Apparently pytorch does initialization by default So if you don’t manually initialize, it will also work. However, I played with different initializations, and the results vary a lot. With initialization close to zero (e.g., the one I gave), the results are quite bad. But it get significantly better and close to hidden_size=1 when I use larger range, e.g. uniform(-2, 2). I also tried to initialize the layer as `weight = [, ]`, `bias = 0`, i.e. always taking the second element, and also got results as good as hidden_size=1.

In addition, the results varies run by run a lot as well, indicating that the added layer made the network less stable. This is intuitive as the input_size and output_size are both only 1, so adding more parameters may unnecessarily complicate the error space. And it seems that adding `Linear(2, 1)` made the network more sensitive to initialization, which can be a bad thing.

Finally, I found increase `num_layer` can improve the results a bit.

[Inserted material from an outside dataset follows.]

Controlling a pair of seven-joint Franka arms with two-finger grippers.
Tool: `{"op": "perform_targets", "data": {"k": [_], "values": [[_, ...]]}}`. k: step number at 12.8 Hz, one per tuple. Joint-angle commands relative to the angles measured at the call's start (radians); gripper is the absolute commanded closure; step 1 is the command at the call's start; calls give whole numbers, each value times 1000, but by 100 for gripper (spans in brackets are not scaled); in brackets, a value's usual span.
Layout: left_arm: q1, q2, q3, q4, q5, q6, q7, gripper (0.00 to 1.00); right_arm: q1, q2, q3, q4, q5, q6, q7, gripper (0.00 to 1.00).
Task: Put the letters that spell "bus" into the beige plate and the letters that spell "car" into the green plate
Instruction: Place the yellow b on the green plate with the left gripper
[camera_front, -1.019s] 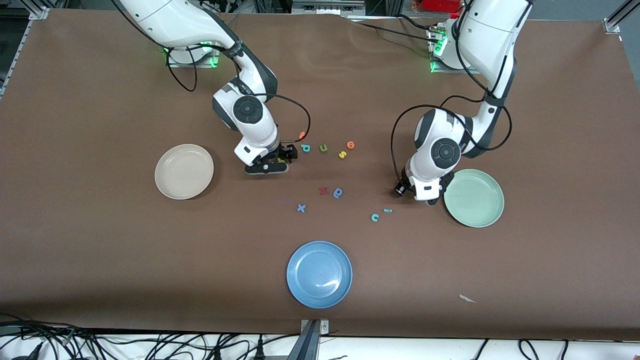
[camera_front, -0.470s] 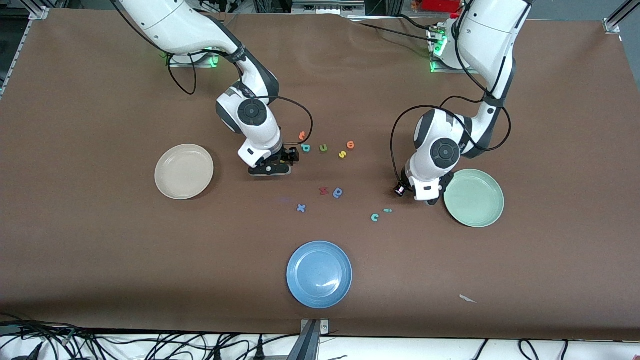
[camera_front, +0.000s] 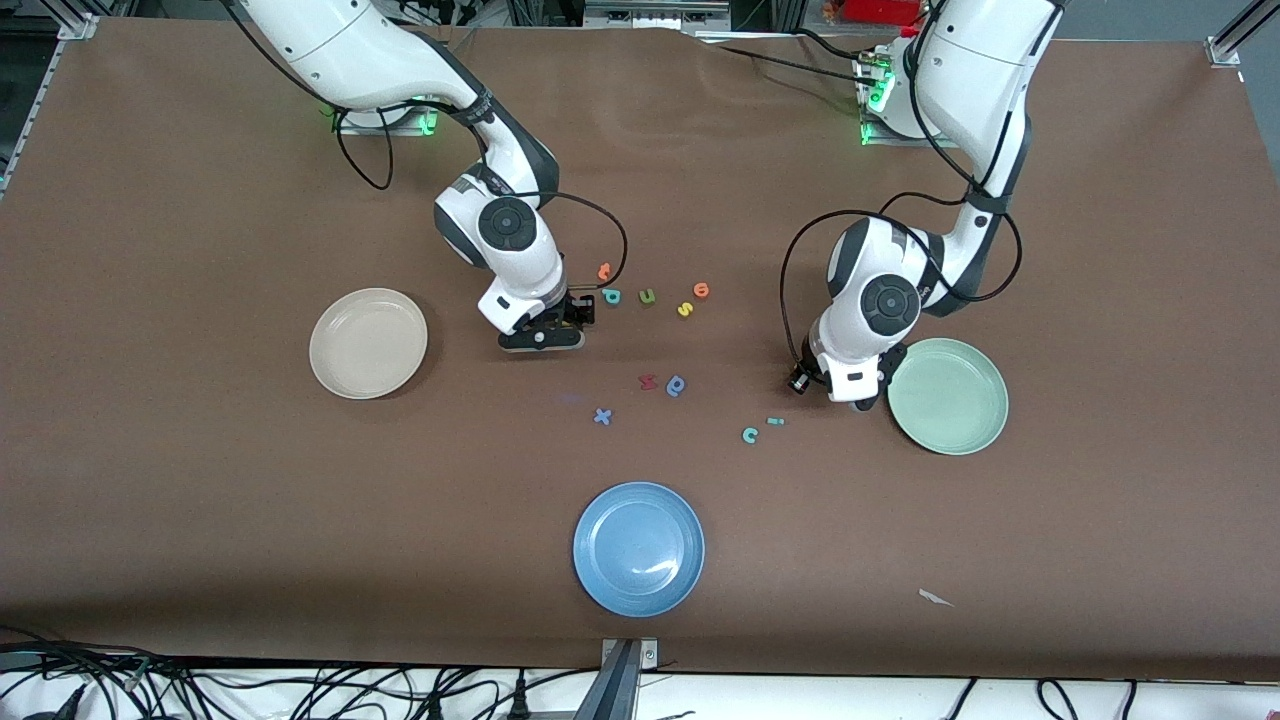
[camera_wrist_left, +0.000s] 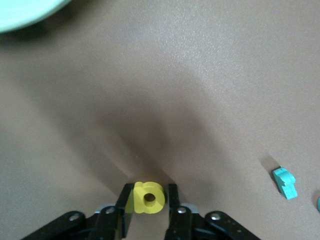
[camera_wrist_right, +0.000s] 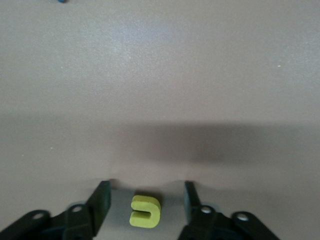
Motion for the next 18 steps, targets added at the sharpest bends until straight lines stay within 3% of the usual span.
{"op": "perform_targets", "data": {"k": [1,7,9,12,15,16,17,18], "values": [[-10,-1,8,-10,-16,-4,6,76,11,13,2,12,-25,4,35,40],[30,-42,10,30,42,-81,96,79,16,9,2,8,-26,-3,48,75],[69,-65,10,109,42,-224,166,79,16,6,2,7,-26,-4,46,85],[141,-98,10,180,42,-417,340,80,14,-2,2,7,-28,-9,39,88],[235,-115,11,177,44,-446,494,79,3,-33,4,8,-28,-55,25,88],[266,-113,11,173,53,-446,541,79,3,-33,4,8,-27,-56,35,81],[292,-105,11,173,97,-445,570,79,5,-34,7,8,-20,-56,48,49],[306,-87,10,173,144,-440,581,80,6,-51,10,1,-20,-59,67,40]]}}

here’s what I changed to your code if you want to give it a try

``````
input_dim = 1
hidden_size = 2
num_layers = 1
rnn = nn.RNN(input_size=input_dim, hidden_size=hidden_size, num_layers=num_layers
, batch_first=True)
tanh = nn.Tanh()
linear = nn.Linear(hidden_size, 1)
linear.weight.data.uniform_(-3, 3)
linear.bias.data.zero_()

loss_func = nn.MSELoss()

for t in range(1000):
inp, out = sample(100)
inp = Variable(torch.Tensor(inp.reshape((1, -1, 1))), requires_grad=True)
out = Variable(torch.Tensor(out.reshape((1, -1, 1))) )
pred, hidden = rnn(inp, None)
pred = tanh(linear(pred.view(-1, hidden_size))).view(1, -1, 1)
loss = loss_func(pred, out)
print(t, loss.data)
loss.backward()
optimizer.step()
``````
1 Like

Thanks a ton. I am sure this took effort - fiddling with parameters, activations.

It’s hard for me to understand why we aren’t learning something very useful here! I calculated the MSE loss between (input, output) and between (pred, output). The MSE is lesser for (input, output)! Which means we’re aren’t denoising well enough, infact- not modifying the input would have resulted in lower MSE.

Would increasing the number of training samples help? Or, should I make the problem tougher to ensure that the network can learn a better function than identity?

Should we really have two RNNs as is usually done in Seq2seq tasks - one being an encoder, the other being a decoder?

I also feel that this trivial example would work substantially better if we could incorporate the notion of attention.

Based on inputs in this thread, I wrote a blog post here for denoising using RNNs in PyTorch. I feel it could be a useful example to add to the documentation.
https://nipunbatra.github.io/blog/2018/denoising.html

Pinginng @smth, @apaszke and team.

Happy to improve the post and get your feedback.